Dover Two

by Joyce Porter

Published 21 January 1974

One February evening in northern England, a young woman is shot in the head and left in a coma. Eight months later she dies, thus becoming a welcome excuse to dispatch the odious Inspector Dover as far as possible from London.

It soon appears that Isobel Slatcher could have been smothered in her hospital bed with a pillow. Now Dover may have two murderers to catch: one who pulled the trigger, the other the last visitor she had in her short lifetime. If, that is, the town's warring Catholics and Protestants will only stop distracting him.


Dover Three

by Joyce Porter

Published October 1974

It seemed that everyone in the bleak little village of Thornwich had been honoured with the most obscene poison pen letters imaginable. And they showed no signs of letting up. So off goes Chief Inspector Dover of Scotland Yard, his unfortunate young colleague MacGregor in tow, to track down the source.

Not-so-comfortably ensconced in the miserable lodgings of the Jolly Sailor, Dover's easy confidence is quickly shaken when he suddenly has to deal with two suicides - one attempted, the other all-too-successful - black-market babies, and various bowel disorders. When the second suicide begins to look more and more like murder, however, it is only a matter of time before Dover comes face-to-face with a most determined, and totally unlikely killer.
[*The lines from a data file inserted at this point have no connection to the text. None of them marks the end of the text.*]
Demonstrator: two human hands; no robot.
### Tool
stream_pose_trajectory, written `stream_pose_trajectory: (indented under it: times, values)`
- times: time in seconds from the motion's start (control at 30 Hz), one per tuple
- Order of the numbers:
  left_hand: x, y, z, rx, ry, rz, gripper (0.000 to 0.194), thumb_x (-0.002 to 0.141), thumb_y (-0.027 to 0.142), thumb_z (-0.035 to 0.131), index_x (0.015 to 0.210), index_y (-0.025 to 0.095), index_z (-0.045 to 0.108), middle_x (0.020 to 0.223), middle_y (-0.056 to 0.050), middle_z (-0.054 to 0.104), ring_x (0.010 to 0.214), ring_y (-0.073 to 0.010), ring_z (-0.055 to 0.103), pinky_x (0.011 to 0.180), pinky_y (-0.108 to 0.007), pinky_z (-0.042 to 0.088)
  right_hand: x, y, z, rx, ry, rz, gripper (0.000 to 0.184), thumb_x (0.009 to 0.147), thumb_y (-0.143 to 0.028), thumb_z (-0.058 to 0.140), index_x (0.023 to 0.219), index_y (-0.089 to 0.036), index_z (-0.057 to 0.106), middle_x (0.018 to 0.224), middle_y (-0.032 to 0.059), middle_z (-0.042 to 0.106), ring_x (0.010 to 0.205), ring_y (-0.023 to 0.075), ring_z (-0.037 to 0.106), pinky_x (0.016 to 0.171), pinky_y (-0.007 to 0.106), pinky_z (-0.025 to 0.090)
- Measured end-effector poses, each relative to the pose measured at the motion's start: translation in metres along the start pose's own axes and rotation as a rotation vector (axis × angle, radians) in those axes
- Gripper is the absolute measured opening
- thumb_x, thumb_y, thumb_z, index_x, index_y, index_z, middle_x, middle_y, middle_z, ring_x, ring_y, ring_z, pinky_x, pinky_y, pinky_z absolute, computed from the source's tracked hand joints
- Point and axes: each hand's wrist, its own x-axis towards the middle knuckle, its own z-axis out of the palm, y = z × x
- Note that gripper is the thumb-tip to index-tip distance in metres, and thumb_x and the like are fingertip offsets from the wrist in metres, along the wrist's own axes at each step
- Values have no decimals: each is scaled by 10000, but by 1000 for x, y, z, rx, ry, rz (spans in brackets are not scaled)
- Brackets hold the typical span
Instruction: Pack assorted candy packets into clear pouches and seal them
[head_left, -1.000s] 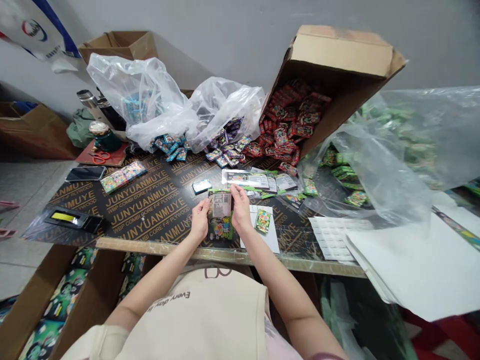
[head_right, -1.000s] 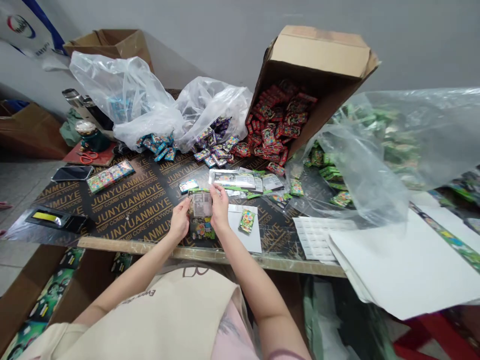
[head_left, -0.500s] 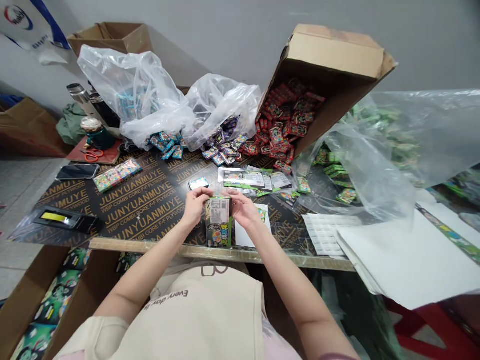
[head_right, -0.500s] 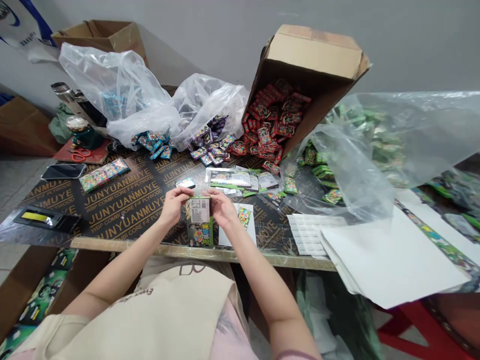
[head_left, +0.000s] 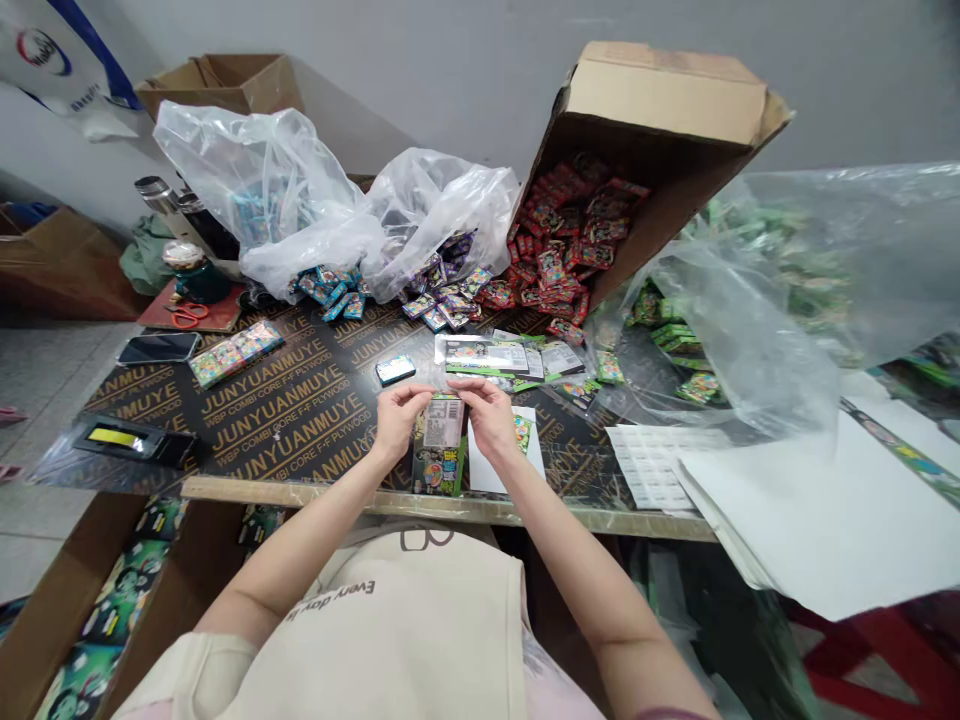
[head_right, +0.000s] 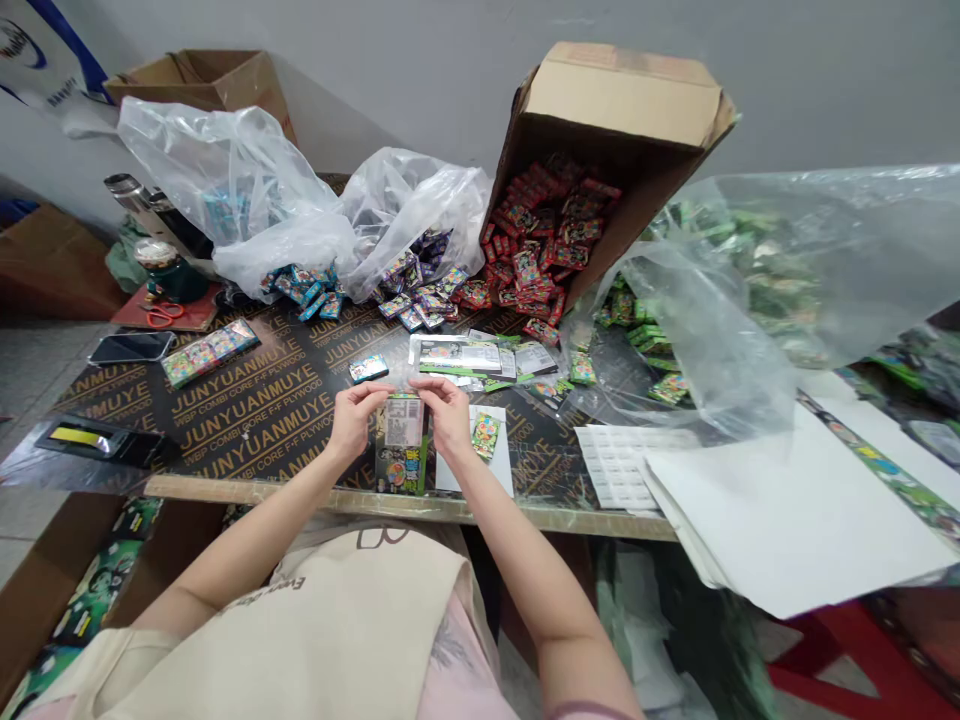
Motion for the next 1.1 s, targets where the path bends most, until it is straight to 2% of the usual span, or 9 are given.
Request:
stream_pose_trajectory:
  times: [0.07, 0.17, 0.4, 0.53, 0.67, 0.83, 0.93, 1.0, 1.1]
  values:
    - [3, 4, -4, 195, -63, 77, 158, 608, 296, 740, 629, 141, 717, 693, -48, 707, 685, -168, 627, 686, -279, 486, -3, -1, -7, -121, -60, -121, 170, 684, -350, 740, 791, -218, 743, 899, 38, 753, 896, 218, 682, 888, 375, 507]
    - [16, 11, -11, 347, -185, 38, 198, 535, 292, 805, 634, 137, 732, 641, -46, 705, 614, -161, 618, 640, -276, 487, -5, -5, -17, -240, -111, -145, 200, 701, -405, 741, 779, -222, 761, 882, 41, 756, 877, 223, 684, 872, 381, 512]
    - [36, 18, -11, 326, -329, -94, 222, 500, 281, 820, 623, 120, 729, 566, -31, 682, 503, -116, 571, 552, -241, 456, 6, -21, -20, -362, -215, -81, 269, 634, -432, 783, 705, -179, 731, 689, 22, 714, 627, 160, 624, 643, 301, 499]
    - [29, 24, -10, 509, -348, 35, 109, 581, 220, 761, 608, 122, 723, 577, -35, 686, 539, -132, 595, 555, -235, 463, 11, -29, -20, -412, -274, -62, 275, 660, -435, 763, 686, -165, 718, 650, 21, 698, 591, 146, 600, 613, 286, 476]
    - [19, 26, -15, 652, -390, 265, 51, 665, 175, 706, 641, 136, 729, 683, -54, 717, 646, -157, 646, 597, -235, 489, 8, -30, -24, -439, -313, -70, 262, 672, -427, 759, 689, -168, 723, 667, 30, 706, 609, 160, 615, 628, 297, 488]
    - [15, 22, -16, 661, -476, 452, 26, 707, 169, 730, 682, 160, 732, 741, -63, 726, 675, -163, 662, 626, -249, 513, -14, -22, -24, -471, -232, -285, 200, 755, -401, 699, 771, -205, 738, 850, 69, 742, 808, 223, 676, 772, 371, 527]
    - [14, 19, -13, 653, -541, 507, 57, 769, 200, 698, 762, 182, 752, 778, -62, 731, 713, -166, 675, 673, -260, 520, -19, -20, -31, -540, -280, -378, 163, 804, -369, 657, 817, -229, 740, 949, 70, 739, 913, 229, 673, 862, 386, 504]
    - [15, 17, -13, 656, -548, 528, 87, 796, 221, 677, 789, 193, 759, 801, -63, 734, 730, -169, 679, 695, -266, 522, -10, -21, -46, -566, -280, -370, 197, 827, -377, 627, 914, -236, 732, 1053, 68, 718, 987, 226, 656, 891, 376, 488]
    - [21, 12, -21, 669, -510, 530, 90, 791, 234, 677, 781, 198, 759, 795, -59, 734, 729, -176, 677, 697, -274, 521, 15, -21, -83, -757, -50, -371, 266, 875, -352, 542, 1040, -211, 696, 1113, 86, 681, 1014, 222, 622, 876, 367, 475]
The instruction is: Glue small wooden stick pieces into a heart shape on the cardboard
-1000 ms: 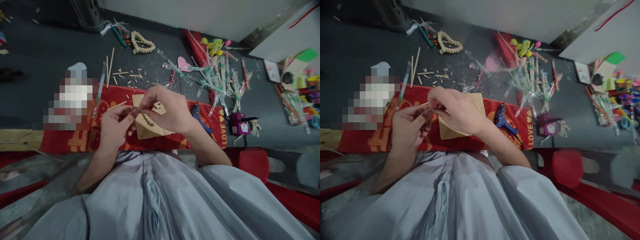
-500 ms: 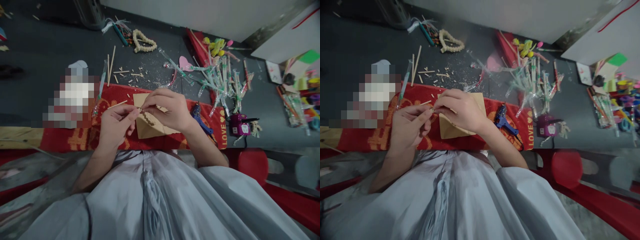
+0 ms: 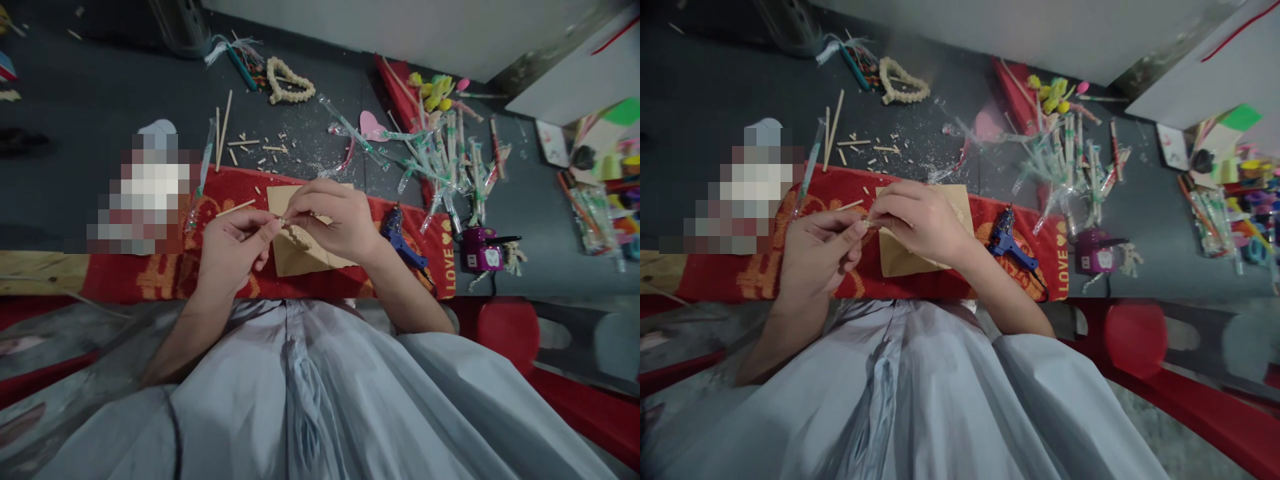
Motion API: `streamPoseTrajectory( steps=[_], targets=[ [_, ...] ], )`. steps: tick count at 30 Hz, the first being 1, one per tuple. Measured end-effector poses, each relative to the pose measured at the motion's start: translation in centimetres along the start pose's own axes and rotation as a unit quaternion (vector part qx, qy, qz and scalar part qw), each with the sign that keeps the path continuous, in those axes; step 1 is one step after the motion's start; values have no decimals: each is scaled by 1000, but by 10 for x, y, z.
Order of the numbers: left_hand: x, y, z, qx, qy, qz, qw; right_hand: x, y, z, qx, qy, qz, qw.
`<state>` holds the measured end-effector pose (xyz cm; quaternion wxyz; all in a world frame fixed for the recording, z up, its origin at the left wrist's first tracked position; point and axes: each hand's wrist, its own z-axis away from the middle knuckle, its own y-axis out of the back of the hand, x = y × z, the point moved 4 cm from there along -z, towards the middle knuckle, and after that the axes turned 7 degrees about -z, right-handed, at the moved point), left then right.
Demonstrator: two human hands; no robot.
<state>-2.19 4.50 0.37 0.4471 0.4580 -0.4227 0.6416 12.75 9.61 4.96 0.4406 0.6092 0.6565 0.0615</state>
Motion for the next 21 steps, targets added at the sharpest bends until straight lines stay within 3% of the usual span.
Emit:
streamPoseTrajectory(
  steps=[12,21],
  targets=[
    [-1,-1,-1,-7,7,-1,1000,6,-3,3,-14,-33,-29,999],
    [2,-1,-1,9,26,17,999,2,-2,4,16,-32,-67,997]
  ],
)
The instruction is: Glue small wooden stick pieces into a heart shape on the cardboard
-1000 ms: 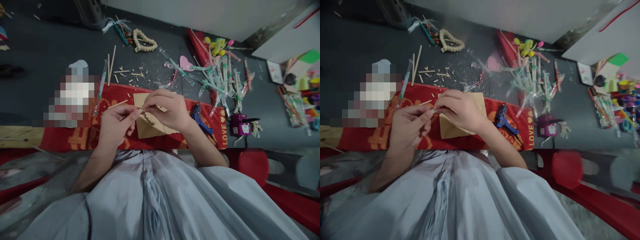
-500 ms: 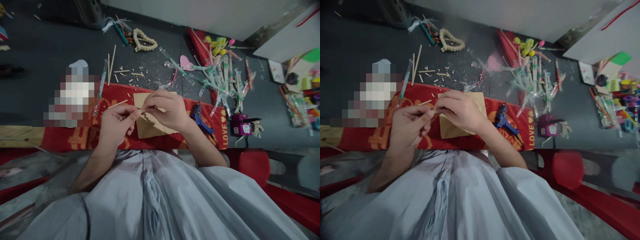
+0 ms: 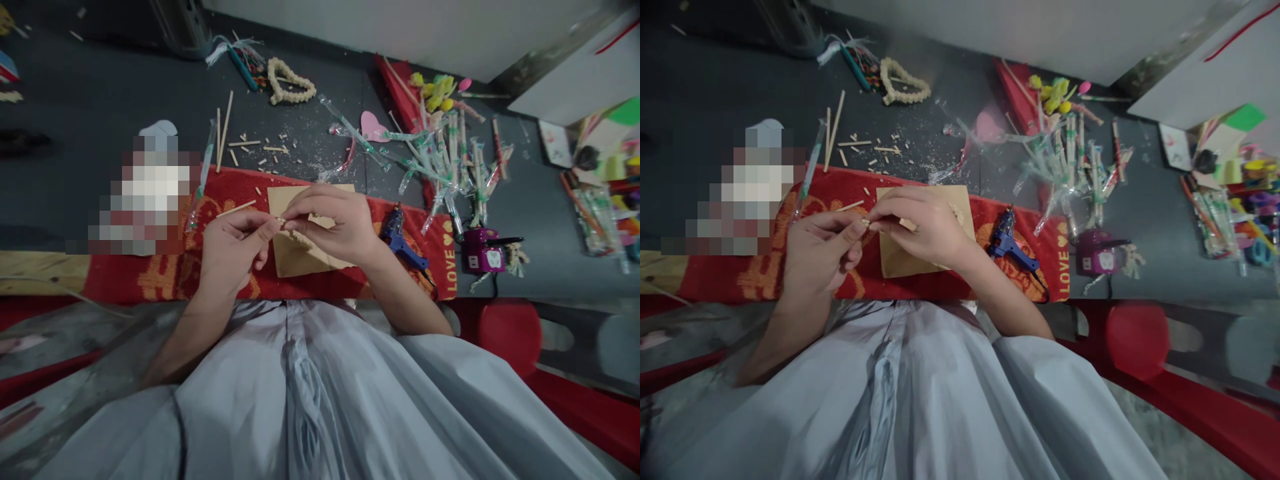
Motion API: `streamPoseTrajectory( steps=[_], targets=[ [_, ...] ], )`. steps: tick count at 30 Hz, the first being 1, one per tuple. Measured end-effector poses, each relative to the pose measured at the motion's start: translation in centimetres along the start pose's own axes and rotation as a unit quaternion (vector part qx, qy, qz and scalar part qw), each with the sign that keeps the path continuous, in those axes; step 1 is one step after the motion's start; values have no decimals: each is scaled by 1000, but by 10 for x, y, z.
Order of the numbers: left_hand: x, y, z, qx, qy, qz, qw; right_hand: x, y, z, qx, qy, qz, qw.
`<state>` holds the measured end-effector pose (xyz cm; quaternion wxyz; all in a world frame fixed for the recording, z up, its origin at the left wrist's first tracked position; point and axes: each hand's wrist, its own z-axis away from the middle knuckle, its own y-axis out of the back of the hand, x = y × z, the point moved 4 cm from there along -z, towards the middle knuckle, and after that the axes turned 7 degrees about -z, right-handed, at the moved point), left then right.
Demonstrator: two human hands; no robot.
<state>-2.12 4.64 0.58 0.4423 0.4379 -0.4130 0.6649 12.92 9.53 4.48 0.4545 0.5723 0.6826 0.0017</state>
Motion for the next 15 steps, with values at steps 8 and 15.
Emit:
streamPoseTrajectory(
  steps=[8,15],
  targets=[
    [-6,10,3,46,-78,-80,993,5,-4,-1,22,-70,-104,992],
    [5,19,13,105,-271,-230,929,12,-10,-9,-9,-131,-208,969]
  ],
)
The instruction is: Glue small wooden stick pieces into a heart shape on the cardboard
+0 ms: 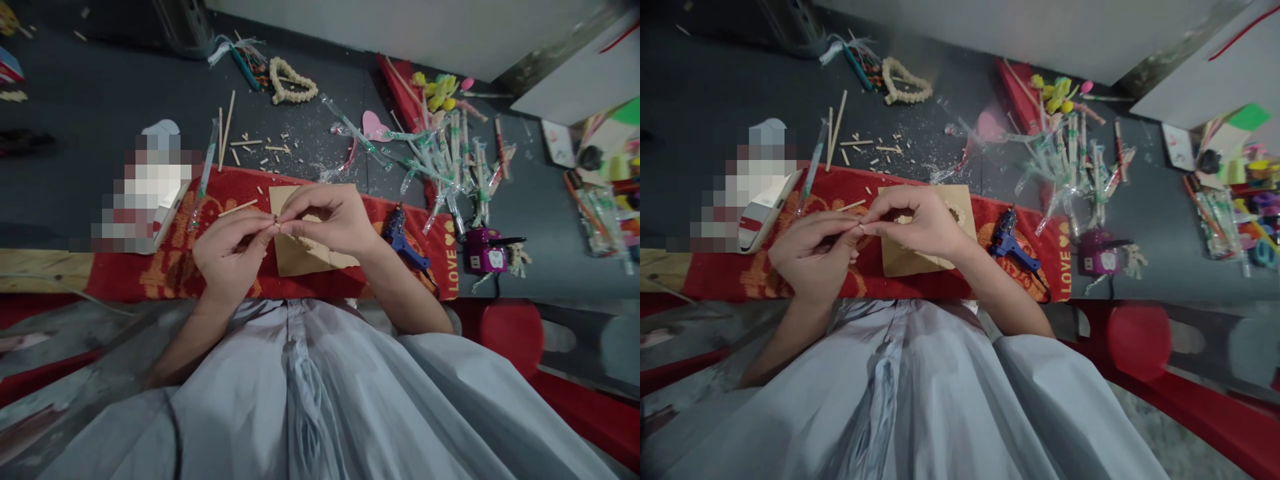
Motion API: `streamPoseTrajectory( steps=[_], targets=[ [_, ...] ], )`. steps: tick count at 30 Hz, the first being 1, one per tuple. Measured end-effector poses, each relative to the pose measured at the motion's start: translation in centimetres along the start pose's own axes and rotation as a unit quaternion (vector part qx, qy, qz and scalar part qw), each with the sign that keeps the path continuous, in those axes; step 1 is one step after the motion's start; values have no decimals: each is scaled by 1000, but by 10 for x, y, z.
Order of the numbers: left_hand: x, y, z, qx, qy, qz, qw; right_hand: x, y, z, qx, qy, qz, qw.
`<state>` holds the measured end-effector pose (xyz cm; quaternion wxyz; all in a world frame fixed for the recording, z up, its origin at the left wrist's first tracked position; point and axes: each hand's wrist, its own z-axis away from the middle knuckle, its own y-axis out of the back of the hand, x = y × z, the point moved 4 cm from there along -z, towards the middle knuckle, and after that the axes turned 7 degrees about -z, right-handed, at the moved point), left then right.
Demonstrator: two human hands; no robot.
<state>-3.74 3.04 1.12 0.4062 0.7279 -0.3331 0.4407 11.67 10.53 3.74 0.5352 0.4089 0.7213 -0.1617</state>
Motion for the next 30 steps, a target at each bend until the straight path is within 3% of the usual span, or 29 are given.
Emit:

Completing the trilogy that first introduced Dover to an international audience, Dover Three combines black humour and earthy detail in a wickedly perceptive picture of rural English life.


Dover One

by Joyce Porter

Published 23 July 1973
For its own very good reasons, Scotland Yard sends Dover off to remote Creedshire to investigate the disappearance of a young housemaid, Juliet Rugg. Though there's every cause to assume that she has been murdered - she gave her favours freely and may even have stooped to a bit of blackmail - no body is to be found. Weighing in at sixteen stone, she couldn't be hard to overlook. But where is she? And why should Dover, of all people, be called upon to find her? Or, for that matter, even bother to solve the damned case?